A Comissão Nacional dos Direitos Humanos (CNDH) exigiu a abertura de uma investigação célere, independente e imparcial para esclarecer as circunstâncias da morte de Narciso Sambo, conhecido por “Macovo”, assassinado por agentes da Unidade de Intervenção Rápida (UIR), no interior de um estabelecimento comercial, em Xinavane, distrito da Manhiça, província de Maputo.
Num comunicado divulgado este domingo, a instituição avança ter tomado conhecimento do caso através dos órgãos de comunicação social e manifesta “profunda preocupação” e “veemente repúdio” perante as circunstâncias em que ocorreu o baleamento, defendendo que o episódio deve ser rigorosamente esclarecido pelas autoridades competentes.
Na sua qualidade de instituição nacional de promoção e protecção dos direitos humanos e de Mecanismo Nacional de Prevenção contra a Tortura e Outros Tratamentos ou Penas Cruéis, Desumanos ou Degradantes, a CNDH recorda que toda a actuação policial deve respeitar os princípios da legalidade, necessidade, proporcionalidade e dignidade da pessoa humana, conforme estabelece a Constituição da República e os tratados internacionais ratificados por Moçambique.
A Comissão condena o recurso desproporcional à força por parte das Forças de Defesa e Segurança, sublinhando que, independentemente da condição jurídica de um cidadão ou das suspeitas que recaiam sobre ele, o direito à vida e à integridade física permanece inviolável. “A execução sumária, o uso excessivo da força ou qualquer outra actuaçãoque configure violação dos direitos humanos não encontra amparo no ordenamento jurídico moçambicano”, refere a CNDH no comunicado.

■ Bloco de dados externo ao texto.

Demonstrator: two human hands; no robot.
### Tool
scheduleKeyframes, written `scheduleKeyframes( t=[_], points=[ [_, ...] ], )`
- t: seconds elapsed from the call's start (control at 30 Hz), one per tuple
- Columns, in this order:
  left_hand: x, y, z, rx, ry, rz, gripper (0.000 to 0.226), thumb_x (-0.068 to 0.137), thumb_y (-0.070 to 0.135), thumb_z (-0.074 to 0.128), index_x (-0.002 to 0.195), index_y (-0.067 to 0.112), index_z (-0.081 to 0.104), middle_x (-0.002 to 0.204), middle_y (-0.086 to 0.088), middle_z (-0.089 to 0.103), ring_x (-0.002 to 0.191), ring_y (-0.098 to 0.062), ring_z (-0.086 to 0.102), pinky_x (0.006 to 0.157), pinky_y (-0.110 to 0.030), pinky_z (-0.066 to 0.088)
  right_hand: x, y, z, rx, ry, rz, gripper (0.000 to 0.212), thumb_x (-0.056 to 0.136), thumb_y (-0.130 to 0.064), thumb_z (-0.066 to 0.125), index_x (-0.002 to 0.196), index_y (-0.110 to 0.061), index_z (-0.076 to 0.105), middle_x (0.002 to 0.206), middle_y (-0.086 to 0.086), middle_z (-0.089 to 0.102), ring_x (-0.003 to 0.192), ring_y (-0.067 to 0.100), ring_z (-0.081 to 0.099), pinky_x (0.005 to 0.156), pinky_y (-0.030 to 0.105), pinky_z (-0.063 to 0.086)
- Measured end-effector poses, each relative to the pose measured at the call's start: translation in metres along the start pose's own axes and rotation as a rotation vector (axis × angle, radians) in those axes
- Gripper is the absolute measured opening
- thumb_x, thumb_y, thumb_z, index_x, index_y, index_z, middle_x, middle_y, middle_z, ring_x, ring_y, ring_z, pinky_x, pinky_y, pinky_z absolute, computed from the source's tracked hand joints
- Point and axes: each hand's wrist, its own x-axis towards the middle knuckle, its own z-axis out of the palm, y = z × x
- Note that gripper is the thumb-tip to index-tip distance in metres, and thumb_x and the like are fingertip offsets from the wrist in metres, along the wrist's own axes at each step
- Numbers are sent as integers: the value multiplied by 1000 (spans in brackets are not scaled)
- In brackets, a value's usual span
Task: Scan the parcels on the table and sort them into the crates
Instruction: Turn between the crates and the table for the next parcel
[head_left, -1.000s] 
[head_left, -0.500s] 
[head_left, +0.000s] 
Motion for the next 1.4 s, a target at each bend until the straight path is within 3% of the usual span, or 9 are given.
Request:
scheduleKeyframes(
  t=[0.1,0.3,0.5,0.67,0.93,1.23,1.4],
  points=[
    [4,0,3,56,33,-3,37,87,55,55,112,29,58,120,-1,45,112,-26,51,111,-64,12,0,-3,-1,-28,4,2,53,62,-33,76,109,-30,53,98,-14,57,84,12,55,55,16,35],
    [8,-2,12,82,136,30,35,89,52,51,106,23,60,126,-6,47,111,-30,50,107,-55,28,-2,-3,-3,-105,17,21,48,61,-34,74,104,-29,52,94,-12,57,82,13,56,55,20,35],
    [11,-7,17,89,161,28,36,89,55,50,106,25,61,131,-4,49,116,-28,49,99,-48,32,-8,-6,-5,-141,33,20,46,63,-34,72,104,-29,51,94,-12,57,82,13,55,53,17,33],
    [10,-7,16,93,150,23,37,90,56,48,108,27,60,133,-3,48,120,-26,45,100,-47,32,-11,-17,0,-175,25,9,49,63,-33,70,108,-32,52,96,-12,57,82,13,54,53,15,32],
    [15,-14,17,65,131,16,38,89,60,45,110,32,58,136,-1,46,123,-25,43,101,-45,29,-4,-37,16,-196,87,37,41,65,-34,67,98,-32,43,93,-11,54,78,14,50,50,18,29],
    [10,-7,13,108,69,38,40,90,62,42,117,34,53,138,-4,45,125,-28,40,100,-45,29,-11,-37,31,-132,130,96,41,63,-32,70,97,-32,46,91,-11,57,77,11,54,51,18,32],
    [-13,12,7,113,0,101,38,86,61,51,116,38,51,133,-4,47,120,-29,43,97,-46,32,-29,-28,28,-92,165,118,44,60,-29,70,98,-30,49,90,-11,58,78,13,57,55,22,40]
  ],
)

Perante o caso, a Comissão insta a Procuradoria-Geral da República (PGR) a abrir, com carácter de urgência, uma investigação completa e imparcial para apurar todas as circunstâncias da morte de Narciso Sambo, responsabilizar criminalmente os autores e assegurar a reparação dos direitos violados.
Ao Comando-Geral da Polícia da República de Moçambique (PRM), a CNDH exige a divulgação de informação oficial, completa e transparente sobre o sucedido, bem como a instauração dos competentes processos disciplinares contra os agentes envolvidos, caso sejam confirmadas irregularidades.
A instituição sublinha que a segurança pública não pode ser exercida à margem da lei e que o combate ao crime deve respeitar os princípios do Estado de Direito Democrático, preservando a vida humana e fortalecendo a confiança dos cidadãos nas instituições.
A CNDH assegura que continuará a acompanhar a evolução do caso e manifesta disponibilidade para cooperar com as autoridades competentes, reiterando o seu compromisso com a promoção, protecção e defesa dos direitos humanos em Moçambique.